The config_file exposes internals the main TOML doesn't: how many workers can pile onto a single proof job, how long each proving phase is allowed to run, and how quickly a disconnected worker fails. The upstream production baseline lives at distributed/crates/coordinator/config/prod.toml and lays these settings out under a [coordinator] table:

coordinator-core.toml
[coordinator]
shutdown_timeout_seconds = 30
max_workers_per_job = 20
max_total_workers = 5000
phase1_timeout_seconds = 600 # 10 min
phase2_timeout_seconds = 1200 # 20 min
reconnect_grace_period_ms = 500
SettingDefaultNotes
shutdown_timeout_seconds30Graceful drain window on SIGTERM for the cluster plane. Distinct from [server].shutdown_timeout_seconds, which applies to the public API plane.
max_workers_per_job20Maximum workers assigned to a single proof job. Lower it to spread workers across more parallel jobs; raise it for fewer, larger jobs.
max_total_workers5000Cap on registered workers in the cluster. The coordinator refuses new registrations past this limit.
phase1_timeout_seconds600Maximum duration of Phase 1 (Partial contributions). Workers that don't return their partial challenges in this window fail the job.
phase2_timeout_seconds1200Maximum duration of Phase 2 (Prove). Workers that don't return their partial proofs in this window fail the job.
reconnect_grace_period_ms500Window after a worker's heartbeat stops before its in-flight assignment is failed and reassigned. Larger values absorb transient network blips; smaller values fail fast.

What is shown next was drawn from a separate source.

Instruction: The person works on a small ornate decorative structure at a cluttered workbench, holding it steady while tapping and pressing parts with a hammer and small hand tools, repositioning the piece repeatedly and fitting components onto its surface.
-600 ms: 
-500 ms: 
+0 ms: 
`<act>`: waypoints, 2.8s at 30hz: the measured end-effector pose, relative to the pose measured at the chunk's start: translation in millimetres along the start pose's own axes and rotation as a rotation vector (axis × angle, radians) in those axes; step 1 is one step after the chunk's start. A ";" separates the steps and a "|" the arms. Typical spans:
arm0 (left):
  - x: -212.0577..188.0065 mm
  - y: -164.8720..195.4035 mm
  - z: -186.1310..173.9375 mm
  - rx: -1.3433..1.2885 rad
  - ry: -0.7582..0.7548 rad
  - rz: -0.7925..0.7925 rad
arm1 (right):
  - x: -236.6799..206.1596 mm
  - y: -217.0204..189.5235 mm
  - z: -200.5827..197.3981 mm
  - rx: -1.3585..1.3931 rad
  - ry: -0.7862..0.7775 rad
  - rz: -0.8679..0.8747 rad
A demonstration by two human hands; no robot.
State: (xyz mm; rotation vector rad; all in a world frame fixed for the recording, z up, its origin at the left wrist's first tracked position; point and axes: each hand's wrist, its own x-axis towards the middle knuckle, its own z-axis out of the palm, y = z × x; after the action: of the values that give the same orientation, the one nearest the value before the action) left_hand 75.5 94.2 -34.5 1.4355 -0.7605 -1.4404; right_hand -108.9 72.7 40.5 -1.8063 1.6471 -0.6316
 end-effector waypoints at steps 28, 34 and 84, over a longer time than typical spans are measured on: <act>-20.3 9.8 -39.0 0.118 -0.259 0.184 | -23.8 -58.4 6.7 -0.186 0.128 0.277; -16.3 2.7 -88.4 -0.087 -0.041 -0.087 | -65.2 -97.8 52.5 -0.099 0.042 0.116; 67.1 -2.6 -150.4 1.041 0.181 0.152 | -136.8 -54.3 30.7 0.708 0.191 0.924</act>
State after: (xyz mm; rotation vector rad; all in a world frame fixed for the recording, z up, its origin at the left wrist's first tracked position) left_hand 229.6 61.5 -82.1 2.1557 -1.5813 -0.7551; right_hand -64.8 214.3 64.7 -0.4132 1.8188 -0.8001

Point [coordinator].config_file at this TOML to load the tuning:

coordinator.toml
[coordinator]
port = 50051
config_file = "/etc/zisk/coordinator-core.toml"

[metrics]

A plain HTTP server bound alongside the gRPC ports. GET /metrics returns a Prometheus text payload (cluster / worker / job counters); GET /health returns 200 OK while the binary is alive and is the canonical liveness probe.

SettingDefaultNotes
enabledtrueSet false to disable /metrics. /health stays available either way.
host0.0.0.0Listen address for the scrape endpoint.
port9090Scrape port. CLI: --metrics-port, env: ZISK_COORDINATOR_METRICS_PORT.
warning

Never expose the metrics port to the public Internet. The /metrics endpoint leaks operational detail and the binary performs no authentication on it.


[logging]

SettingDefaultNotes
levelinfotrace, debug, info, warn, error. RUST_LOG takes precedence.
formatprettypretty, json, compact. Use json for log aggregators (Loki, Datadog).
file_path(unset)Rotating daily log file. Leave unset on systemd hosts; journald captures stdout.

[backend]

Determines the role the binary plays at runtime. The coordinator must run in coordinator mode.

SettingDefaultNotes
modecoordinatorMust be coordinator for zisk-coordinator.